Cuando la política se vuelve discurso y el fondo sigue estancado, lo que queda es una escena repetida: llamados a la unidad que llegan tarde, silencios incómodos frente a crisis graves y un deporte nacional que insiste en tropezar con la misma piedra.

En Nuevo León, el gobernador Samuel García pide “retomar el diálogo” con el Congreso para destrabar el Presupuesto 2026. El problema no es el llamado, sino el momento. El presupuesto no se atoró solo. Hubo un veto, hubo confrontación política y hubo una narrativa de desgaste que hoy pasa factura. Pedir paz después de tensar la cuerda no es reconciliación, es reacción. Y mientras el Ejecutivo y el Legislativo miden fuerzas, la realidad sigue su curso: una nueva Ley de Educación que requiere recursos, programas que no pueden ejecutarse y una ciudadanía atrapada entre cálculos políticos. Gobernar no es pedir acuerdos, es construirlos antes de que todo se rompa.

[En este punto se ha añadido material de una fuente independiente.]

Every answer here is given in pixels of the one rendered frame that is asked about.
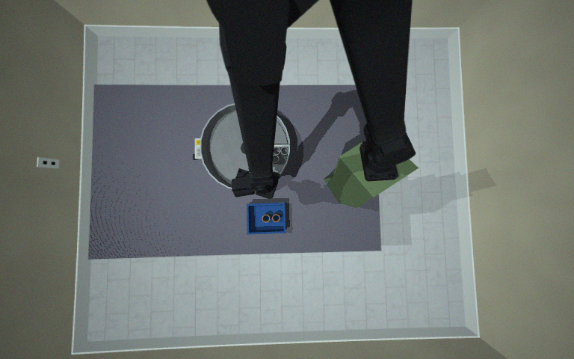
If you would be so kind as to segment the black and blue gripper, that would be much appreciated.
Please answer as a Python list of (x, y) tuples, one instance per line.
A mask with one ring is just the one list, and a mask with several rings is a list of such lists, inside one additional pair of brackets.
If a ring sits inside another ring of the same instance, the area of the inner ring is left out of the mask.
[(278, 174), (278, 173), (276, 173), (276, 172), (273, 172), (273, 180), (274, 180), (274, 187), (273, 187), (273, 189), (272, 189), (270, 192), (268, 192), (268, 193), (263, 193), (263, 194), (258, 194), (257, 191), (256, 191), (256, 195), (261, 196), (261, 197), (265, 197), (265, 198), (271, 200), (272, 197), (274, 196), (274, 192), (276, 191), (276, 187), (277, 187), (277, 184), (278, 184), (278, 179), (279, 179), (279, 177), (280, 177), (280, 174)]

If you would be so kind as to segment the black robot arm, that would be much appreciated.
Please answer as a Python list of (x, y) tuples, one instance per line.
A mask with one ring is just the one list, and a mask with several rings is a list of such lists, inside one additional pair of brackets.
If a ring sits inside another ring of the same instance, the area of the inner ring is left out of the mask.
[[(274, 187), (287, 28), (319, 0), (206, 1), (219, 22), (220, 49), (249, 168), (238, 169), (232, 191), (235, 197), (268, 193)], [(396, 179), (396, 165), (416, 154), (404, 123), (413, 0), (330, 3), (371, 130), (364, 126), (366, 141), (359, 148), (365, 180)]]

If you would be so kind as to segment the blue open crate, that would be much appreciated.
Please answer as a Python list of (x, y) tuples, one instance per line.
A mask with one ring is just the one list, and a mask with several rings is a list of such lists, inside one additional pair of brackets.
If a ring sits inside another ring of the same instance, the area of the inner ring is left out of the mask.
[[(270, 221), (262, 220), (264, 214), (270, 215)], [(273, 214), (278, 213), (280, 220), (274, 222)], [(284, 202), (279, 203), (249, 203), (247, 204), (247, 235), (284, 233), (286, 230), (286, 214)]]

En Chihuahua, el escenario es todavía más delicado. La gobernadora María Eugenia Campos opta por el silencio en medio de una crisis que trasciende lo local: la muerte de presuntos agentes estadounidenses en territorio mexicano. Decir “no puedo hablar” en medio de un escándalo de esta magnitud no es prudencia, es vacío. Y ese vacío lo llenó la renuncia del fiscal César Jáuregui Moreno, quien terminó admitiendo lo que nadie quería reconocer: fallas, omisiones e información inconsistente. El problema ya no es solo de comunicación, es de fondo. ¿Quién autorizó? ¿Quién sabía? ¿Bajo qué reglas operaban? Cuando la soberanía entra en duda, el silencio no protege, agrava.

Y como si hiciera falta otro reflejo de desorden, aparece la Selección Mexicana, atrapada en su propio laberinto de mediocridad estructural. Lo documenta con claridad el periódico Excélsior: el proyecto de Javier Aguirre arranca fracturado por los mismos de siempre. Los dueños de los clubes, esos que dicen apoyar pero imponen condiciones, vuelven a jugar su partido aparte. No prestan jugadores, negocian, presionan, condicionan. Y el técnico, otra vez, queda en medio de intereses que poco tienen que ver con un proyecto deportivo serio.

Aquí no hay sorpresa, hay patrón. La Selección no falla por falta de talento, falla por exceso de intereses. Mientras en otros países el proyecto es institucional, en México sigue siendo rehén de decisiones de escritorio. El resultado es el mismo de siempre: improvisación, falta de compromiso colectivo y un discurso que promete mucho más de lo que puede cumplir…en pocas palabras la Selección Mexicana de Fútbol sigue “frita”.